# TASK TO CARRY OUT:
Each record should be given again exactly, and any picture in it left out.

# SUPPLIED INFORMATION:
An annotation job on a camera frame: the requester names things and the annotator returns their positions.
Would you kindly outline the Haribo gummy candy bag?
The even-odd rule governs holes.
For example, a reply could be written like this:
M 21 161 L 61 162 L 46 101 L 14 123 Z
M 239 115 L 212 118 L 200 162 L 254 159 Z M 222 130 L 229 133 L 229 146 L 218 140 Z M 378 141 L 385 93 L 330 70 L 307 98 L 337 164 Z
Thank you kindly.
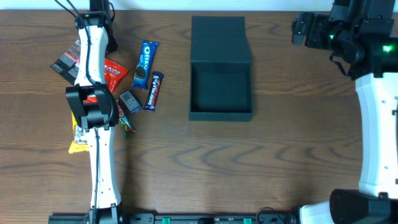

# RESPONSE:
An annotation job on a camera frame: the requester names things and the annotator returns their positions.
Would you kindly outline the Haribo gummy candy bag?
The even-odd rule governs holes.
For example, a reply could be written like this:
M 21 161 L 61 162 L 46 101 L 14 123 Z
M 239 115 L 212 118 L 200 162 L 254 159 Z M 222 130 L 229 133 L 229 146 L 218 140 Z M 378 141 L 385 93 L 330 70 L 307 98 L 337 164 Z
Thank you kindly.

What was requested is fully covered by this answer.